Word for word, transcribe every line below.

************

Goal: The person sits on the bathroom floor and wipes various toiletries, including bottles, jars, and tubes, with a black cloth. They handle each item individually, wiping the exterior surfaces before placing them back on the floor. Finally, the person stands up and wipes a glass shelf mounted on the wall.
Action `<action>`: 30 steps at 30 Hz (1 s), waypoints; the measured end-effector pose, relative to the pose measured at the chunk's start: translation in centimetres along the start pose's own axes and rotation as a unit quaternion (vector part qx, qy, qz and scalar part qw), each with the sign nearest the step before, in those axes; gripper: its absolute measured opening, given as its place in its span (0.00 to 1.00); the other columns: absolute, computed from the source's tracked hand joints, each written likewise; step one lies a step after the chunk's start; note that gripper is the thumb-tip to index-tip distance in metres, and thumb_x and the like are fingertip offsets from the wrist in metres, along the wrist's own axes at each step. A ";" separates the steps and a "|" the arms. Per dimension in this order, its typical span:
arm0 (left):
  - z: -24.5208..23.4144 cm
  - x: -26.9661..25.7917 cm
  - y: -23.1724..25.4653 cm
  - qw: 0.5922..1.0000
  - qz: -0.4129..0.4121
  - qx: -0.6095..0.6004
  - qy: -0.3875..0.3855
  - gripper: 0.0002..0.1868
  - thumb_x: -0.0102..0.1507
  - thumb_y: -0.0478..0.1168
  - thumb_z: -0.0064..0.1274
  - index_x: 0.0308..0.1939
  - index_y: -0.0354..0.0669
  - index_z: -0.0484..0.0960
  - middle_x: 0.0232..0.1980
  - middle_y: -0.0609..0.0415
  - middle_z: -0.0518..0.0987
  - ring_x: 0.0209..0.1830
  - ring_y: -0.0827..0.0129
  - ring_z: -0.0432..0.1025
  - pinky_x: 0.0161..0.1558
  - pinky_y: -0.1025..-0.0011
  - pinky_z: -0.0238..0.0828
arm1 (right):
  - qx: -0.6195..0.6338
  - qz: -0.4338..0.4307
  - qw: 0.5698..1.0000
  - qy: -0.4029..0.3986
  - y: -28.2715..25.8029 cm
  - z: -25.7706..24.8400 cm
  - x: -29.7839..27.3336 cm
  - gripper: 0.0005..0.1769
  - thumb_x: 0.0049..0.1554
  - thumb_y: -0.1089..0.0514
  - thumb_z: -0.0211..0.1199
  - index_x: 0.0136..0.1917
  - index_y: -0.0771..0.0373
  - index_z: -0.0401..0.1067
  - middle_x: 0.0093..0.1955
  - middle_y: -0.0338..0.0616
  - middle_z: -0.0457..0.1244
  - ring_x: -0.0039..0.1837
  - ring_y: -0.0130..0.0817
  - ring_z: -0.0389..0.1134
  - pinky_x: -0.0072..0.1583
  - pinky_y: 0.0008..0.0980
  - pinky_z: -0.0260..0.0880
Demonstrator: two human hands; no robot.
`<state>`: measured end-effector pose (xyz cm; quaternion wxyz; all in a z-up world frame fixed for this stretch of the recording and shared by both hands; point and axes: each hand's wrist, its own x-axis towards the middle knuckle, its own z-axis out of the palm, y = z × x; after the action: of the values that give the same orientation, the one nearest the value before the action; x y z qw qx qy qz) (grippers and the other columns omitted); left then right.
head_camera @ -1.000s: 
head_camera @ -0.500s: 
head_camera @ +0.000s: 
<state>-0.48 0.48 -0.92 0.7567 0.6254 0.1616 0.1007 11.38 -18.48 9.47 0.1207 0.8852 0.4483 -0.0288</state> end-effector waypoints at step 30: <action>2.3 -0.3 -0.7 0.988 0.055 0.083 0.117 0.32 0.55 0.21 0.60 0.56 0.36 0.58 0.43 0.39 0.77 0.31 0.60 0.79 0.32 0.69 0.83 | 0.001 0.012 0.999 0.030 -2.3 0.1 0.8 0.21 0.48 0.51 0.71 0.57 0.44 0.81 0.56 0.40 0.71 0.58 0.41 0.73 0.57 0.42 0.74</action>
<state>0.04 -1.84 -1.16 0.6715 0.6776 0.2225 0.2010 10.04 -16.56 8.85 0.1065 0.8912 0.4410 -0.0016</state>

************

* TASK RESPONSE *
Goal: The person sits on the bathroom floor and wipes various toiletries, including bottles, jars, and tubes, with a black cloth. They handle each item individually, wiping the exterior surfaces before placing them back on the floor. Finally, the person stands up and wipes a glass shelf mounted on the wall.
Action `<action>`: 30 steps at 30 Hz (1 s), waypoints; the measured end-effector pose, relative to the pose measured at the chunk's start: translation in centimetres along the start pose's own axes and rotation as a unit quaternion (vector part qx, qy, qz and scalar part qw), each with the sign nearest the step before, in those axes; gripper: its absolute measured opening, given as its place in its span (0.00 to 1.00); the other columns: absolute, computed from the source's tracked hand joints, each written likewise; step one lies a step after the chunk's start; note that gripper is the thumb-tip to index-tip distance in metres, and thumb_x and the like are fingertip offsets from the wrist in metres, along the wrist's own axes at each step. A ";" separates the steps and a "|" the arms. Per dimension in this order, its typical span:
arm0 (left):
  - z: -24.5208..23.4144 cm
  - x: -26.9661..25.7917 cm
  - y: -23.1724..25.4653 cm
  - qw: 0.5922..1.0000
  - qz: -0.4129..0.4121
  - qx: -0.6095..0.6004
  - qy: -0.3875..0.3855
  - gripper: 0.0002..0.1868
  - thumb_x: -0.0102..0.1507
  - thumb_y: -0.0478..0.1168
  - thumb_z: -0.0064..0.1274
  - index_x: 0.0308..0.1939
  - index_y: -0.0354..0.0669
  - index_z: -0.0484..0.0960
  - middle_x: 0.0232..0.1980
  - middle_y: -0.0609..0.0415
  - middle_z: -0.0518..0.0987
  - ring_x: 0.0209..0.1830
  - ring_y: -0.0827..0.0129
  - ring_z: -0.0432..0.1025
  - pinky_x: 0.0161..0.1558
  - pinky_y: -0.1025..-0.0011
  - pinky_z: -0.0238..0.0828
arm1 (right):
  - qx: -0.6195..0.6338
  - qz: -0.4338..0.4307
  - qw: 0.5698..1.0000
  - qy: -0.4029..0.3986
  - y: -28.2715..25.8029 cm
  - z: -25.7706..24.8400 cm
  - x: -29.7839..27.3336 cm
  - gripper: 0.0005..0.1769
  - thumb_x: 0.0049..0.1554
  - thumb_y: -0.1089..0.0514
  - thumb_z: -0.0211..0.1199
  - index_x: 0.0136..0.1917
  - index_y: -0.0771..0.0373
  - index_z: -0.0401..0.1067
  - middle_x: 0.0093..0.1955
  - middle_y: -0.0338..0.0616
  - middle_z: -0.0457..0.1244
  - ring_x: -0.0039..0.1837
  - ring_y: -0.0130..0.0817
  - ring_z: -0.0389..0.1134
  - pinky_x: -0.0072..0.1583
  - pinky_y: 0.0008..0.0980
  - pinky_z: -0.0260..0.0880
Demonstrator: two human hands; no robot.
`<state>`: measured end-effector pose (xyz cm; quaternion wxyz; all in a z-up world frame fixed for this stretch of the recording and shared by both hands; point and axes: each hand's wrist, its own x-axis towards the middle knuckle, its own z-axis out of the palm, y = z × x; after the action: of the values that give the same orientation, the one nearest the value before the action; x y z qw qx qy qz) (grippers and the other columns omitted); left then right.
head_camera @ -1.000s: 
head_camera @ -0.500s: 
head_camera @ +0.000s: 
<state>-0.48 0.48 -0.92 0.7567 0.6254 0.1616 0.1007 11.38 -18.48 9.47 0.1207 0.8852 0.4483 -0.0288</state> end-effector waypoints at step 30: <action>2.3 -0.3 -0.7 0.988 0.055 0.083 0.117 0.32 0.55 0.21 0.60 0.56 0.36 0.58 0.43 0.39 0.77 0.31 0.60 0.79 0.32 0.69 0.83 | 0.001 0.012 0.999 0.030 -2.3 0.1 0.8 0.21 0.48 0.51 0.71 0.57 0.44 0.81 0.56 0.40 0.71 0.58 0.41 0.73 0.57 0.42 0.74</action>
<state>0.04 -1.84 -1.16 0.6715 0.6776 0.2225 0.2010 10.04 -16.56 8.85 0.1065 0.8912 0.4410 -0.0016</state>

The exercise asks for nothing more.